Problems with PDF/A-Conversion

Hallo,
we have some strange Problems when converting PDF to PDF/A. We are using Aspose-PDF 22.1 (Java) but the same problem is also in Aspose-PDF 21.9 (Java).

The code we use to convert (especially for reduced file-size):
PdfFormatConversionOptions options = new PdfFormatConversionOptions(outputLogStream, PdfFormat.PDF_A_2A, ConvertErrorAction.Delete);
options.setOptimizeFileSize(false);
options.setTransparencyAction(ConvertTransparencyAction.Default);
options.setConvertSoftMaskAction(ConvertSoftMaskAction.ConvertToStencilMask);
doc.convert(options);
doc.optimize();
options.setOptimizeFileSize(true);
doc.convert(options);
doc.save(pdfOutPut);

So, what’s the problem? Find attached: the original PDF, the converted to PDFA2A and one converted to PDFX1A. Please compare the original and the pdfa2a on pages 2,4,5 etc. You will see some strange overlays of text.
And now compare the original with the pdfx1a. The text-parts are now ok, but: Compare page 6, and you will see, that some pictures are discarded.
We have found the same behaviour in other PDF in our production-system, but I can not share this, because that are booking-informations. I can only send three partial-screenshots (please find attached).
So, my question is: Did we do something wrong, or what should we do to get reliable PDFA (looking same than original PDF)

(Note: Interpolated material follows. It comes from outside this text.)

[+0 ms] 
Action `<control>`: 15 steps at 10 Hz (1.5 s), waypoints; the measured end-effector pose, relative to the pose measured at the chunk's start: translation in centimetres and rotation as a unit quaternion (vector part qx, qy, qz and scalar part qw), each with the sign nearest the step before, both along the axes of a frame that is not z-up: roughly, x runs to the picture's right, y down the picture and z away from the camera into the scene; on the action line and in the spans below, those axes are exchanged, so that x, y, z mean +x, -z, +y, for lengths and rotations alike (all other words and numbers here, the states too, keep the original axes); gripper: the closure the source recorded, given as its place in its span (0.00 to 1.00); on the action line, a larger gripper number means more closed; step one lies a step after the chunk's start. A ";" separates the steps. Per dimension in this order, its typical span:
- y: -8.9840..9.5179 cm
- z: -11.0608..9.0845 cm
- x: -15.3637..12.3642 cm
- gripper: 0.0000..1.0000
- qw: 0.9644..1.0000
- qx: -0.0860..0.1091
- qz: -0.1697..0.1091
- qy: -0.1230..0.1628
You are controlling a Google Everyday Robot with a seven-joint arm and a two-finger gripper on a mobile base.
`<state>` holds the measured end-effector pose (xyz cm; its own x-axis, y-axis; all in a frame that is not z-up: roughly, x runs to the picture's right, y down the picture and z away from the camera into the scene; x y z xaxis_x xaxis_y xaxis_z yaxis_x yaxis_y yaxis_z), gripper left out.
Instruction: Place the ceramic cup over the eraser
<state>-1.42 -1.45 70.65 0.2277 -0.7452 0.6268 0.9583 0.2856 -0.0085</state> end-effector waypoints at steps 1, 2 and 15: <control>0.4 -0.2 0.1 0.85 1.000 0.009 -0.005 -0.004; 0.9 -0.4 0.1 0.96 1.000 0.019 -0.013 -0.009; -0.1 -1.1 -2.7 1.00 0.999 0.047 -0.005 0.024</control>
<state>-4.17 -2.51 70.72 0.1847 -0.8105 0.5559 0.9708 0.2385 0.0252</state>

Thank you and kind regards, Gerd

Buchungsprotokoll-original.jpg (33.9 KB)
Buchungsprotokoll-pdfa2a.jpg (31.9 KB)
Buchungsprotokoll-pdfx1a.jpg (29.2 KB)

1014008_0100020000000025_OvercomingObjections_V8.pdf (2.6 MB)
1014008_0100020000000025_OvercomingObjections_V8.pdfa2a.pdf (3.0 MB)
1014008_0100020000000025_OvercomingObjections_V8.pdfx1a_opt.pdf (3.5 MB)

@GRein

We have logged this problem in our issue tracking system as PDFJAVA-41508. You will be notified via this forum thread once this issue is resolved.

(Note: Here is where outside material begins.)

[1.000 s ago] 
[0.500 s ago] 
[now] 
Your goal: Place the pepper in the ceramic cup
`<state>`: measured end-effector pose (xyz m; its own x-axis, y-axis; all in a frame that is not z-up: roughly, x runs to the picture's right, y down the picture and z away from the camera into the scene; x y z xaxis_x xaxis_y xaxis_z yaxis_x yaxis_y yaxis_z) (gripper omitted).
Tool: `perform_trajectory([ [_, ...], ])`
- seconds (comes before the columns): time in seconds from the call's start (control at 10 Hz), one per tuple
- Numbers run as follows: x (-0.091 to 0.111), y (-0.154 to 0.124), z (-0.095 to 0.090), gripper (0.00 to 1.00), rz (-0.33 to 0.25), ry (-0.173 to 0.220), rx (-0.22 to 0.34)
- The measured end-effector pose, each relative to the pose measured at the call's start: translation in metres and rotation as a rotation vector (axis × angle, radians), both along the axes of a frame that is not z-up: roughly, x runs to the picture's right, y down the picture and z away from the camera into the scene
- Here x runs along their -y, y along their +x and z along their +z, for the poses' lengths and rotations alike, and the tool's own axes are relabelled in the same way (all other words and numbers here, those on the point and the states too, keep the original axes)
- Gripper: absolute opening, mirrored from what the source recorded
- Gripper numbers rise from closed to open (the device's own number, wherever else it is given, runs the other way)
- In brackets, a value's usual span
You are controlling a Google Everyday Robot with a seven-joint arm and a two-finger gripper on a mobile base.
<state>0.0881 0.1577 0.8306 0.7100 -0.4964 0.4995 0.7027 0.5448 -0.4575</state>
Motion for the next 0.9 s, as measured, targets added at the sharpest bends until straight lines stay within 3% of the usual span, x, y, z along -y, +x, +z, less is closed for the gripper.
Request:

We apologize for your inconvenience.

Thank you, tahir.
Please note: The text-overlays are really critical for us, because this concerns a lot of customers in our production-systems. I would be happy, if you can resolve this problem fast. The problem here is: When customer try to convert with free pdf24, then there is no problem, and they face me with this. You understand, that I have some problem to argue. Nervertheless, Aspose is a really great product, I really like it. Today, I also tried to convert the pdf’s with iceblue-Product, and I didn’t see any problem. Please don’t let me start thinking if another product fits better our expectations.
I look forward to your response.
Kind regards, Gerd

@GRein

We have logged your concerns with same issue in our issue tracking system. We will inform you once there is an update available on your issue.

Hi there,
2 more points, perhaps it helps for your analysis:

1.) I converted the pdf (see above, Overcoming Objections) via Aspose to Word-DOCX. No problem. Then I converted it back to PDF. No problem. After that I made the OCR. I get 39 images (and not 40000 as before). Then I converted to PDFA2A. Everything ok.

2.) I did the same thing with the “Buchungsprotokoll”-File. Convert PDF to DOCX: Very good. Convert back to PDF and PDFA2A: Very good. And one more benefit: The filesize of the PDF/A is small (and not over 10 times bigger as before).

Here I can give you an anonymized version of the resulting docx.

Perhaps this can help you for your analysis of the bug(s).

Regards, GerdBuchungsprotokoll-anonym.docx (5.2 MB)

@GRein

Thanks for sharing the detail. We will investigate the issue and let you know about its update.